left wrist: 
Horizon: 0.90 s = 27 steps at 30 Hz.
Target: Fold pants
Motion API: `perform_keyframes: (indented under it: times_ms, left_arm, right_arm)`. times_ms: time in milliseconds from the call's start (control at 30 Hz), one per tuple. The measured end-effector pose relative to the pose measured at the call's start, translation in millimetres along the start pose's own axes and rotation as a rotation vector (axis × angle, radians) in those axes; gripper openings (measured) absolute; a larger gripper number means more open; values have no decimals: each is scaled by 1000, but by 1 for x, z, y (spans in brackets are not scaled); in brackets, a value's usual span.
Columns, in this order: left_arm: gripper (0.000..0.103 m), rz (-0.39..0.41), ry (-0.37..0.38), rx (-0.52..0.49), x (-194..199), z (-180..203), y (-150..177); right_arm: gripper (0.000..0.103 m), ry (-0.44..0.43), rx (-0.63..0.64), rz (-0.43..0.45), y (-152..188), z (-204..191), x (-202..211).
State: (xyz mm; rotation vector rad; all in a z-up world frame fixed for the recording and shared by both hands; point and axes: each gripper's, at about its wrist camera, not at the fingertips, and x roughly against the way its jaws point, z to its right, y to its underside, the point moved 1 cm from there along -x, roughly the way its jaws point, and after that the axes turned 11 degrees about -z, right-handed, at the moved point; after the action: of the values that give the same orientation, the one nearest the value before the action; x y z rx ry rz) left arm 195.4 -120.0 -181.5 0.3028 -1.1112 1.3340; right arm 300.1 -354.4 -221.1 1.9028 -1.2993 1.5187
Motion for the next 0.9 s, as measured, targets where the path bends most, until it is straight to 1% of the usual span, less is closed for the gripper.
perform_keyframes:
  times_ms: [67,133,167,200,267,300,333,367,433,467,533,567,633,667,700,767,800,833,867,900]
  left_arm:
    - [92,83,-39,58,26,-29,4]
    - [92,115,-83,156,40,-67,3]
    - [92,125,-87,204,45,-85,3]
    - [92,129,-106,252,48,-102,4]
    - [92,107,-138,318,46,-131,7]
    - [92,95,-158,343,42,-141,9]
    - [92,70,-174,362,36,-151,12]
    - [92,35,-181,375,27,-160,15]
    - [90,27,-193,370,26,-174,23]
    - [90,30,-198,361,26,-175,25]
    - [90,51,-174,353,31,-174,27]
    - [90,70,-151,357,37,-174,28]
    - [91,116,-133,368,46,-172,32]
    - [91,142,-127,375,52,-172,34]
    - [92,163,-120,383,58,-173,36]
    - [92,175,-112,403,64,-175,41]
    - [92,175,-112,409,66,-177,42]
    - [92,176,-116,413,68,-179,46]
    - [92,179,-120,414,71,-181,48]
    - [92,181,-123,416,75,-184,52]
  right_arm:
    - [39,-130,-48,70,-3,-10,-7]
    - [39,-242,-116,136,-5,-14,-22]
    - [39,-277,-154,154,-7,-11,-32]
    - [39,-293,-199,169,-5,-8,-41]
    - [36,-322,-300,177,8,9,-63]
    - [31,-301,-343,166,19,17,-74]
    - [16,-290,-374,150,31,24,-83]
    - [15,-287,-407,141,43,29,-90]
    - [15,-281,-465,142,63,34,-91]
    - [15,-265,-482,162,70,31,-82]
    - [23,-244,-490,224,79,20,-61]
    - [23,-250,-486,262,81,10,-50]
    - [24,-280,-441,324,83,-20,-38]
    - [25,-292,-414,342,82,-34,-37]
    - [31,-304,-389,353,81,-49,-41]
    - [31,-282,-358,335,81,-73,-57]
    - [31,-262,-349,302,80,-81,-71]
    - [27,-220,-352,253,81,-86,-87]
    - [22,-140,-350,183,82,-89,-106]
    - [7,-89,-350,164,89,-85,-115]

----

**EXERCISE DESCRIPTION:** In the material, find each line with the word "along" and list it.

**THE COMPLETED TASK:**
Motion API: `perform_keyframes: (indented under it: times_ms, left_arm, right_arm)`. times_ms: time in milliseconds from the call's start (control at 30 Hz), one per tuple. The measured end-effector pose relative to the pose measured at the call's start, translation in millimetres along the start pose's own axes and rotation as a rotation vector (axis × angle, radians) in those axes; gripper openings (measured) absolute; a larger gripper number means more open; values have no decimals: each is scaled by 1000, but by 1 for x, z, y (spans in brackets are not scaled); in brackets, a value's usual span.
State: (xyz mm; rotation vector rad; all in a z-up world frame fixed for the recording and shared by both hands; point and axes: each gripper's, at about its wrist camera, not at the fingertips, and x roughly against the way its jaws point, z to its right, y to its underside, the point moved 1 cm from there along -x, roughly the way its jaws point, and after that the axes turned 11 degrees about -z, right-handed, at the moved point; after the action: of the values that give the same orientation, the one nearest the value before the action; x y z rx ry rz) left arm 195.4 -120.0 -181.5 0.3028 -1.1112 1.3340; right arm 300.1 -354.4 -221.1 1.9028 -1.2993 1.5187

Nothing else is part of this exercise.